United States District Court, District of Oregon
Feb 24, 2022
3:21-cv-01741-JR (D. Or. Feb. 24, 2022)

Opinion

3:21-cv-01741-JR

02-24-2022

STEVEN DAWAYNE WILLIS, Plaintiff, v. PORTLAND POLICE BUREAU; FELIPE PEDRO-LOPEZ; D. INTERIAN-PACHO; And LIEUTENANT JASON ANDERSEN, Defendants.


ORDER

Jolie A. Russo, United States Magistrate Judge

Plaintiff, an adult in custody at the Multnomah County Inverness Jail, brings this civil rights action pursuant to 42 U.S.C. § 1983. Pursuant to an Order entered this date, the Court granted plaintiffs Application to Proceed In Forma Pauperis. For the reasons set forth below, plaintiff must file an Amended Complaint and, further, the Court denies plaintiffs Motion for Appointment of Counsel.

BACKGROUND

Plaintiff alleges he was arrested on June 26, 2021, by two police officers and taken into custody “without a warrant for a Class A felony.” Plaintiff also alleges the police report stated the officers seized plaintiffs property without a warrant. Plaintiff alleges these actions violated his Fourth Amendment right to be free from unlawful search and seizure and his due process rights, and also constituted unlawful imprisonment, harassment, intimidation, coercion, slander, and defamation. By way of remedy, plaintiff seeks money damages. Plaintiff also moves for appointment of counsel.

STANDARDS

A district court must dismiss an action initiated by a prisoner seeking redress from a governmental entity or officer or employee, if the Court determines that the action (i) is frivolous or malicious; (ii) fails to state a claim on which relief may be granted; or (iii) seeks monetary relief against a defendant who is immune from such relief. See 28 U.S.C. §§ 1915(e)(2) & 1915A(b). When a plaintiff is proceeding pro se, the court must construe the pleadings liberally and afford the plaintiff the benefit of any doubt. Erickson v. Pardus, 551 U.S. 89, 94 (2007). Moreover, before dismissing a pro se civil rights complaint for failure to state a claim, the court supplies the plaintiff with a statement of the complaint's deficiencies. Karim-Panahi v. Los Angeles Police Dept., 839 F.2d 621, 623-24 (9th Cir. 1988); Eldridge v. Block, 832 F.2d 1132, 1136 (9th Cir. 1987). A pro se litigant will be given leave to amend his or her complaint unless it is clear that the deficiencies of the complaint cannot be cured by amendment. Karim-Panahi, 839 F.2d at 623; Lopez v. Smith, 203 F.3d 1122, 1130-31 (9th Cir. 2000).

DISCUSSION

I. Complaint

To state a claim under 42 U.S.C. § 1983, a plaintiff must allege two essential elements: (1) that a right secured by the Constitution or laws of the United States was violated; and (2) that the alleged violation was committed by a person acting under the color of state law. See West v. Atkins, 487 U.S. 42, 48 (1988). A plaintiff must also allege that he suffered a specific injury as a result of a particular defendant's conduct and an affirmative link between the injury and the violation of his rights. See Monell v. Dep't of Social Servs., 436 U.S. 658 (1978); Rizzo v. Goode, 423 U.S. 362, 371-72, 377 (1976).

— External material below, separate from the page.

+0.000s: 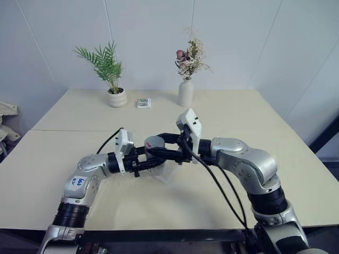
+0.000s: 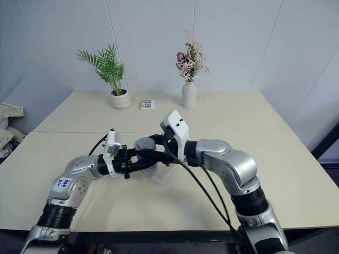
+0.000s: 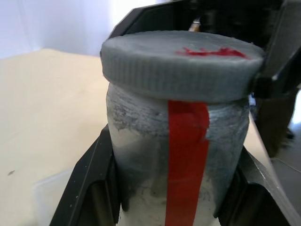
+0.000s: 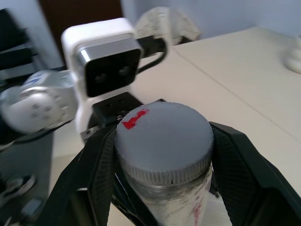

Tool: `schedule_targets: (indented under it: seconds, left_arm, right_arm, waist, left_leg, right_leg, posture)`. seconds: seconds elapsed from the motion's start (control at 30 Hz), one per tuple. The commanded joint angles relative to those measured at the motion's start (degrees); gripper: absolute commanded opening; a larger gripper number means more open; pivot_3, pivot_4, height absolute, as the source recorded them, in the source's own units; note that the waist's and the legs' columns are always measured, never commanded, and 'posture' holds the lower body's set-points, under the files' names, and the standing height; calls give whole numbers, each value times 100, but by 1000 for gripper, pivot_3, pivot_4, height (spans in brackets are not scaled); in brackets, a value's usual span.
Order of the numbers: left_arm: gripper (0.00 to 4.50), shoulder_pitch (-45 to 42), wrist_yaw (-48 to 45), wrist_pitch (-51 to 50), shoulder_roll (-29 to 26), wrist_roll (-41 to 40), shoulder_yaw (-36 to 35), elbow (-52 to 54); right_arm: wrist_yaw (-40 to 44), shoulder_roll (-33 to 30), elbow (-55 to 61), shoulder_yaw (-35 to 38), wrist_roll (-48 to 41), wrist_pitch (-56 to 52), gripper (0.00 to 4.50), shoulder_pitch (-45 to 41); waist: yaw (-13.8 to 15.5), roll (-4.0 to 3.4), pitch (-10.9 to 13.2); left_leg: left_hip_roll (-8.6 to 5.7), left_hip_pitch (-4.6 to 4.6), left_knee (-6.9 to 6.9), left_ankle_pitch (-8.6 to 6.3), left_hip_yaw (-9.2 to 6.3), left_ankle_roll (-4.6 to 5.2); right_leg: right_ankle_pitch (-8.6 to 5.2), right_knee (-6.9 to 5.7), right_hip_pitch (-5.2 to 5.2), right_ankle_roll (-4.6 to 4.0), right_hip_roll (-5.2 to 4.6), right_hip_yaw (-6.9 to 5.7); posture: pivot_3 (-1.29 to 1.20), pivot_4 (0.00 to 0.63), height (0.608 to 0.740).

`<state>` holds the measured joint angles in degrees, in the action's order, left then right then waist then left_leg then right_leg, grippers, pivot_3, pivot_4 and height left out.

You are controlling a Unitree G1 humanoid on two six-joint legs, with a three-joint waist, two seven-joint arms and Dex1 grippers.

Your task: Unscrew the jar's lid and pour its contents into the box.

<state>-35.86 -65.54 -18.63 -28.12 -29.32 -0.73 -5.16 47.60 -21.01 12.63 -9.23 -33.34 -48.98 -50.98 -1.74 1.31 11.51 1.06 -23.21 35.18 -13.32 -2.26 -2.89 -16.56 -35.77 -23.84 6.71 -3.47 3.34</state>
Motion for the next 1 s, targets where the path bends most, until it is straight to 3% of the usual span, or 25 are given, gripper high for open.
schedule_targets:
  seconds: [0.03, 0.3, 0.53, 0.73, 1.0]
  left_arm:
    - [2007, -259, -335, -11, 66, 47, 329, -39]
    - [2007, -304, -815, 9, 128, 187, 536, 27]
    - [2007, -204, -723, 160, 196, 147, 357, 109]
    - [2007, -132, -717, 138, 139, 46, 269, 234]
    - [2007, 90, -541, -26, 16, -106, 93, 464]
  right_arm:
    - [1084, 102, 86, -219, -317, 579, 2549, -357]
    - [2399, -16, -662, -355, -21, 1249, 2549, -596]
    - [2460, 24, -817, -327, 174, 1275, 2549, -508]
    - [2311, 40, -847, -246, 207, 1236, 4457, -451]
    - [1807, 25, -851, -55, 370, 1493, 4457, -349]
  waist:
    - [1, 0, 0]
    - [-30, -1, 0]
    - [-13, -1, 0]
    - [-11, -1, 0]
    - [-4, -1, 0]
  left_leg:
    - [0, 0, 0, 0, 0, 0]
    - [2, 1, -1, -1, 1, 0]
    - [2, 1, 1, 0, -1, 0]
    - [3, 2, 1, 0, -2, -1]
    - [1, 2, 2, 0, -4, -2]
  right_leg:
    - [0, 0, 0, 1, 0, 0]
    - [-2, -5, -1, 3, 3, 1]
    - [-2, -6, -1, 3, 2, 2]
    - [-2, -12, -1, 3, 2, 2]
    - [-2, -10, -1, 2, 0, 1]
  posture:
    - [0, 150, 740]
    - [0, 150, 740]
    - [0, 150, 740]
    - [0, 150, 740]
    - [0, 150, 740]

As an initial matter, plaintiff names as one defendant the Portland Police Bureau, but does not allege facts that would establish municipal liability. See Monell 436 U.S. at 690-91. A municipal entity is liable under § 1983 only if the plaintiff alleges his constitutional injury was caused by employees acting pursuant to the municipality's policy or custom; a municipality may not be held vicariously liable under § 1983 simply based on the allegedly unconstitutional acts of its employees. Mt. Healthy City Sch. Dist. Bd. Of Ed. v. Doyle, 429 U.S. 274, 280 (1977); Board of Cty. Comm'rs v. Brown, 520 U.S. 397, 403 (1997). Moreover, although plaintiff identifies three individual police officers in the caption of his Complaint, he does not allege personal participation by any of the three in the alleged violation of his rights. See Taylor v. List 880 F.2d 1040, 1045 (9th Cir. 1989) (“Liability under section 1983 arises only upon a showing of personal participation by the defendant” in the alleged constitutional deprivation) .

A claim for damages for an allegedly unconstitutional imprisonment, or for other harm caused by actions whose unlawfulness would render a conviction or sentence invalid is not cognizable under § 1983, “unless and until the conviction or sentence is reversed, expunged, invalidated, or impugned by the grant of a writ of habeas corpus.” Heck v. Humphrey, 512 U.S. 477, 487 (1994); see also Guerrero v. City of Gates, 442 F.3d 697, 703 (9th Cir. 2006) (holding wrongful arrest, malicious prosecution, and conspiracy to bring false charges barred by Heck).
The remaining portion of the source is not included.